Demensia pada penyakit Alzheimer belum diketahui secara pasti penyebabnya, walaupun pemeriksaan neuropatologi dan biokimiawi post mortem telah ditemukan lose selective neuron kolinergik yang strukturnya dan bentuk fungsinya juga terjadi perubahan.
  1. Demensia Vaskuler
Penyakit ini disebabkan adanya defisit kognitif yang sama dengan Alzheimer  tetapi  terdapat gejala-gejala / tanda-tanda neurologis fokal seperti :
a.       Peningkatan reflek tendon dalam,
b.      Respontar eksensor,
c.       Palsi pseudobulbar,
d.      Kelainan gaya berjalan,
e.       Kelemahan anggota gerak.
Demensia vaskuler merupakan demensia kedua yang paling sering pada lansia, sehingga perlu dibedakan dengan demensi Alzheimer.

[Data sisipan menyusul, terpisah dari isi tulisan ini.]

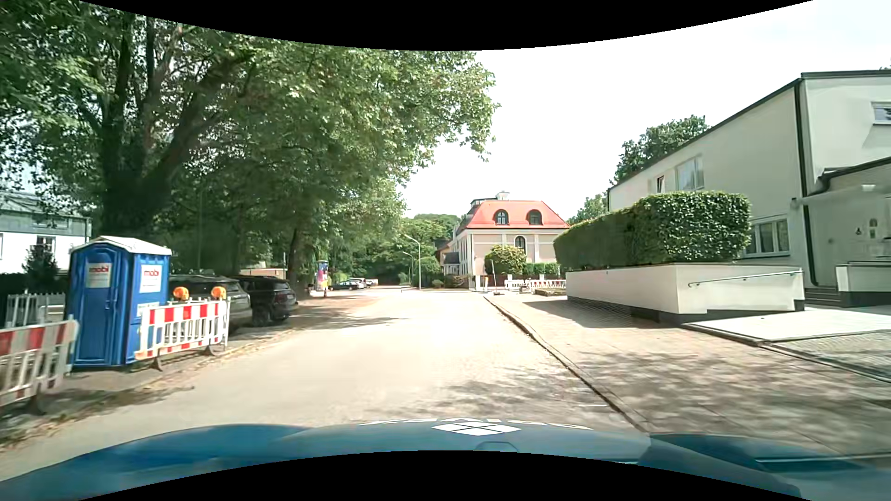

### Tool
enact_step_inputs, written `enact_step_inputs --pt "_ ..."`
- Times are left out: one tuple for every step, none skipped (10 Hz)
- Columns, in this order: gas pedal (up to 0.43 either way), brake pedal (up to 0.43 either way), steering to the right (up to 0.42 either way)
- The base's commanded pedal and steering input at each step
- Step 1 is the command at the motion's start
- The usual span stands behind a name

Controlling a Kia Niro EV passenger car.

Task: Follow the waypoints while adhering to traffic rules and regulations

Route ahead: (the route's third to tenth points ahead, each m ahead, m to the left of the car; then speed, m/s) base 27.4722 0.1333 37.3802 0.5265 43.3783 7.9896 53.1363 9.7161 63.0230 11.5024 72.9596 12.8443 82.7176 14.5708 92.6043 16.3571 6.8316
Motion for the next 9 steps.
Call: enact_step_inputs --pt "0.138 0.0 -0.008" --pt "0.138 0.0 -0.008" --pt "0.11 0.0 -0.01" --pt "0.11 0.0 -0.015" --pt "0.11 0.0 -0.014" --pt "0.11 0.0 -0.012" --pt "0.11 0.0 -0.011" --pt "0.11 0.0 -0.007" --pt "0.098 0.0 -0.002"
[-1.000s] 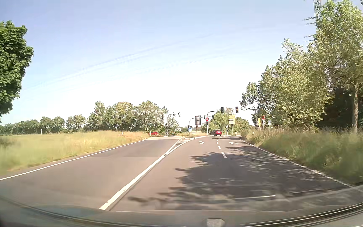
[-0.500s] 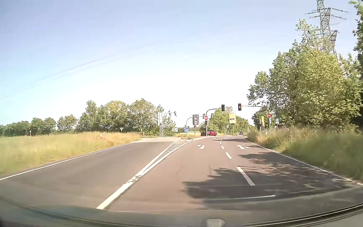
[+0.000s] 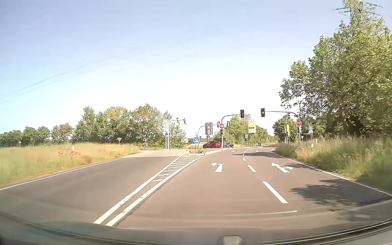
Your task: Follow the waypoints while adhering to traffic rules and regulations
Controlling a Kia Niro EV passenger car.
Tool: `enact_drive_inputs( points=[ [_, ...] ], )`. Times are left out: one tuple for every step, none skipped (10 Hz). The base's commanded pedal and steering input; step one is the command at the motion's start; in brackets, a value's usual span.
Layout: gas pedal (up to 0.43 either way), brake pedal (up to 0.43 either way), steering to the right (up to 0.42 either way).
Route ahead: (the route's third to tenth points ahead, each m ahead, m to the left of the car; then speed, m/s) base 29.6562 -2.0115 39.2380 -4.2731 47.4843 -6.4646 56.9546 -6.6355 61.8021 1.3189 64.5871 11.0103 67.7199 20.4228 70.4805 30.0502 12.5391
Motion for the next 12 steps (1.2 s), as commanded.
enact_drive_inputs(
  points=[
    [0.000,0.098,0.011],
    [0.000,0.171,0.014],
    [0.000,0.189,0.014],
    [0.000,0.201,0.014],
    [0.000,0.220,0.016],
    [0.000,0.232,0.017],
    [0.000,0.244,0.018],
    [0.000,0.250,0.020],
    [0.000,0.256,0.021],
    [0.000,0.262,0.021],
    [0.000,0.268,0.023],
    [0.000,0.287,0.025]
  ],
)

Pencegahan pada demensia ini dapat dilakukan dengan menurunkan faktor resiko misalnya ; hipertensi, DM, merokok, aritmia. Demensia dapat ditegakkan juga dengan MRI dan aliran darah sentral.

E.     Patofisiologi
Penyakit Alzheimer mengakibatkan sedikitnya dua per tiga kasus demensia. Penyebab spesifik penyakit Alzheimer belum diketahui, meskipun tampaknya genetika berperan dalam hal itu. Teori-teori lain yang pernah popular, tetapi saat ini kurang mendukung, antara lain adalah efek toksik dari aluminium, virus yang berkembang perlahan sehingga menimbulkan respon atau imun, atau defisiensi biokimia. Dr. Alois Alzheimer pertama kali mendeskripsikan dua jenis struktur abnormal yang ditemukan pada otak mayat yang menderita penyakit Alzheimer:plak amiloid dan kekusutan neurofibril trdapat juga penurunan neurotransmitter tertentu, terutama asetilkolin. Area otak yang terkena penyakit Alzheimer terutama adalah korteks serebri dan hipokampus, keduanya merupakan bagian penting dalam fungsi kognitif dan memori.

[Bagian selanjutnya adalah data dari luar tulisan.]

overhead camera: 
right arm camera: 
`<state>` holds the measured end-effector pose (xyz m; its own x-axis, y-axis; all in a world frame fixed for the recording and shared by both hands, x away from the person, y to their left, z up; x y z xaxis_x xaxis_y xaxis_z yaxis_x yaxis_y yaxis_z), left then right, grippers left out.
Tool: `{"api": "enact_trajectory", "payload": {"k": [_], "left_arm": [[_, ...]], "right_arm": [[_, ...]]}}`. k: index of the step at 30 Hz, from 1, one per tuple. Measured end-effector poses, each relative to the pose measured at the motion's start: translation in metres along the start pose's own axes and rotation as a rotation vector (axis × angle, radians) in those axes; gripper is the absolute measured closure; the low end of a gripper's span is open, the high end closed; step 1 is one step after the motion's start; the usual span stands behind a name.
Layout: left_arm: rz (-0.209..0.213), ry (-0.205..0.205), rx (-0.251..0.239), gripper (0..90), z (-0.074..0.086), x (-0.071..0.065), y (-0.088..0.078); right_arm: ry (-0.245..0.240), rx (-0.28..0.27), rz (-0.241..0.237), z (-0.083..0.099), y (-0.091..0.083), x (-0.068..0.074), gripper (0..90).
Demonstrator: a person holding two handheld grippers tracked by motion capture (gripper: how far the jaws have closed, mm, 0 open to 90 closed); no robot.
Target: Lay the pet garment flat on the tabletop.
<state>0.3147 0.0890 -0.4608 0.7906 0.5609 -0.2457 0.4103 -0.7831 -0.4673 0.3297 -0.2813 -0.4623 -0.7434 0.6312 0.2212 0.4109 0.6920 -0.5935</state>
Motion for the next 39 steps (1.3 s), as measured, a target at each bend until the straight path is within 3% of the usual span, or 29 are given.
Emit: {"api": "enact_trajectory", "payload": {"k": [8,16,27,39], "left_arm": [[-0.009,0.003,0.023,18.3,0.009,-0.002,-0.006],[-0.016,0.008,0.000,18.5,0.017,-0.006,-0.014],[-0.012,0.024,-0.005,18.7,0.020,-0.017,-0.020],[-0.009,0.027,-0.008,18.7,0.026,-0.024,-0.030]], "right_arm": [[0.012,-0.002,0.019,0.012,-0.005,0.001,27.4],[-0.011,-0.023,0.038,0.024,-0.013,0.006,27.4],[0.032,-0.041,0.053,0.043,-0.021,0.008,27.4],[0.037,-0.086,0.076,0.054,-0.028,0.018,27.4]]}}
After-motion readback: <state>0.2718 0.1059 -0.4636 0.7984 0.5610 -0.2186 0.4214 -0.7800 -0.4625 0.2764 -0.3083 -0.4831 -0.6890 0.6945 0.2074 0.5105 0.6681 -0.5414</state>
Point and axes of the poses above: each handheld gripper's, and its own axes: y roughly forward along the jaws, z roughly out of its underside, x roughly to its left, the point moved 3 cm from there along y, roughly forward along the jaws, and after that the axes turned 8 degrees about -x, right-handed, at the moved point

Amiloid menyebabkan rusaknya jaringan otak. Plak amiloid berasal dari protei yang lebih besar, protein precursor amiloid (amyloid precursor protein[APP]). Keluarga-keluarga dngan awitan dini penyakit Alzheimer yang tampak sebagaisesuatu yang diturunkan telah menjalani penelitian, dan beberapa diantaranya mengalami mutasi pada gen APP-nya. Mutasi genAPP lainnya yang berkaitan dengan awitan lambat AD dan penyakit serebrovaskular juga telah diidentifikasi. Terdapat peningkatan risiko awitan lambat penyakit Alzheimer dengan menurunnya alel apo E4 pada kromosom 19. Simpul neurofibriler adalah sekumpulan serat-serat sel saraf yang saling berpilin,yang disebut pasangan filamen heliks. Peran spesifik dari simpul tersebut pada penyakit ini sedang diteliti. Asetilkolin dan neurotransmiter merupakan zat kimia yang diperlukan untuk mengirim pesan melewati system saraf. Deficit neurotransmiter menyebabkan pemecahan proses komunikasi yang kompleks di antara sel-sel pada system saraf. Tau dalah protein dalam cairan srebrospinal yang jumlahnya sudah meningkat sekalipun pada penyakit Alzheimer tahap awal. Temuan-temuan yang ada menunjukan bahwa penyakit Alzheimer dapat bermula di tingkat selular, dengan atau menjadi penanda molecular di sel-sel tersebut.
Demensia multi-infark adalah penyebab demensia kedua yang paling banyak terjadi. Pasien-pasien yang menderita penyakit serebrovaskular yang seperti namanya, berkembang menjadi infark multiple di otak. Namun, tidak semua orang yang menderita infark serebral multiple mengalami demensia. Dalam perbandingannya dengan penderita penyakit Alzheimer, orang-orang dengan demensia multi infark mengalami awitan penyakit yang tiba-tiba, lebih dari sekedar deteriorasi linear pada kognisi dan fungsi, dan dapat menunjukan beberapa perbaikan di antara peristiwa-peristiwa serebrovaskular.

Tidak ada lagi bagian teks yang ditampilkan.